I was sent to the data centre to investigate, and to salvage what I could. After a pleasant three hour drive I was ready to get cracking. The server in question was set up to run linux software RAID, with LVM2 on top of the array. Booting was done from a manually sync'ed ext2 partition on both of the disks in the server. Not the ideal way of doing things, but usually quite ok for low-end solutions. Normally, we'd resolve a primary disk failure by booting from the secondary disk. Only that failed in this particular case.
The first step was to secure a disk image before tampering with the disk in any way, after I had the image securely backed up (yay for dd and ssh) I did a quick analysis of the situation. The primary disk was beyond any hope of recovery, as it had a nasty clicking sound and all the tell-tale grinding noises of repeated head-crashes. Not good. The secondary disk was mechanically sound, but the boot partition had been smashed to bits on the superblock level - even the secondary superblock was all zeroes. Luckily, the RAID partition seemed okay.
To make sure I had a nice platform for data recovery I replaced the primary disk with a larger disk, and made a single-disk OS install. Then I started on the fun part:
mdadm --examine --scan /dev/sdb2This revealed a nice functional intact half of an array, which I proceeded to make active by redirecting the output of the above command into /etc/mdadm.conf and adding the missing pieces. This is what I wound up with:
DEVICE partitions
ARRAY /dev/md0 level=raid1 num-devices=2 UUID=20c6826a:4e5edc36:d95c68f1:25d7cc76
devices=/dev/sdb2,missing
I was then able to restore md0 to life using the command "mdadm -A -s". Time for LVM2, which proved equally easy:
[root@host~]# pvscan
PV /dev/md0 VG RAID1 lvm2 [74.38 GB / 32.00 MB free]
Total: 1 [74.38 GB] / in use: 1 [74.38 GB] / in no VG: 0 [0 ]
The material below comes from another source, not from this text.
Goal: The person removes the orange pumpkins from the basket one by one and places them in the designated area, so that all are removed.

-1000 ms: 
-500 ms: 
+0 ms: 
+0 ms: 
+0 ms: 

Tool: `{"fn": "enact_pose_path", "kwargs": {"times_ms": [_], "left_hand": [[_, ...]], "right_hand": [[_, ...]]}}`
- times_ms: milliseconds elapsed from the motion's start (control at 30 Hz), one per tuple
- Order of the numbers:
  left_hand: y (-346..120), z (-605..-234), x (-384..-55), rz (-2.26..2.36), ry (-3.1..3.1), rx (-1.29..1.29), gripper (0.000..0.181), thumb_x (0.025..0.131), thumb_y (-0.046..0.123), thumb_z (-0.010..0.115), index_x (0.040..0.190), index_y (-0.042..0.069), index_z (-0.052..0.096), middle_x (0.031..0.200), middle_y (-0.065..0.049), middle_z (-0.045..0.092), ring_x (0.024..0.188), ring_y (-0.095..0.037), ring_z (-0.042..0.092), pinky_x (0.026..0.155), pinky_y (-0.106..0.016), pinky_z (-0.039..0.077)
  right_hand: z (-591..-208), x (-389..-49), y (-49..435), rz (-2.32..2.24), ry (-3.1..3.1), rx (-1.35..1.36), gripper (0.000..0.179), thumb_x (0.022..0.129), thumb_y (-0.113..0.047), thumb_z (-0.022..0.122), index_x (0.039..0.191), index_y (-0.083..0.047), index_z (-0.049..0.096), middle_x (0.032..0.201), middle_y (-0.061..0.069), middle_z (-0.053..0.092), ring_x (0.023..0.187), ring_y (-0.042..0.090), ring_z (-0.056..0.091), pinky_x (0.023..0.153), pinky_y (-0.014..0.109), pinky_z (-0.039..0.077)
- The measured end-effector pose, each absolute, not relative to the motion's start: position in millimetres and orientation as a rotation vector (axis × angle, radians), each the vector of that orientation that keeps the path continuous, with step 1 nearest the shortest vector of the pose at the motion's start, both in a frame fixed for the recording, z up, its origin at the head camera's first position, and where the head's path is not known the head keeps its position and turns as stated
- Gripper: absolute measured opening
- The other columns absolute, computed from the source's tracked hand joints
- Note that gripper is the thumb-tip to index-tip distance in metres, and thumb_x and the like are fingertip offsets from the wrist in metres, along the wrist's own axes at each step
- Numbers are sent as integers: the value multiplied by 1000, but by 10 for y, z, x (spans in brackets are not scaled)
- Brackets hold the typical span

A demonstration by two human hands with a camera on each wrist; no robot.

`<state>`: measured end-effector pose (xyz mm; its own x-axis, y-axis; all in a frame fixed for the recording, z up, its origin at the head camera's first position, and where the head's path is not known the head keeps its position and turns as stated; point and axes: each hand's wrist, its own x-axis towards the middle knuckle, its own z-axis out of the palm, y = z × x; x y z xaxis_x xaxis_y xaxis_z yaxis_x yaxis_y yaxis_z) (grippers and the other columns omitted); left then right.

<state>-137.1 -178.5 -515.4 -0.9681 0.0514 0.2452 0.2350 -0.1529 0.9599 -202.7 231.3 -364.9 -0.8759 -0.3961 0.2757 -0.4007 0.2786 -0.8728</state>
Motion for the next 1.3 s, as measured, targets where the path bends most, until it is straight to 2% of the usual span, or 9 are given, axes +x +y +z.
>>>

The LVM2 partitions seemed intact, something proved by:
[root@host ~]# lvscan
ACTIVE '/dev/RAID1/Root' [70.38 GB] inherit
ACTIVE '/dev/RAID1/Swap' [3.97 GB] inherit
A simple "mount /dev/RAID1/Root /mnt" later I was restoring data and after two hours of work the server was temporarily back online on the spare disk. Not particularly fast, but all data was recovered.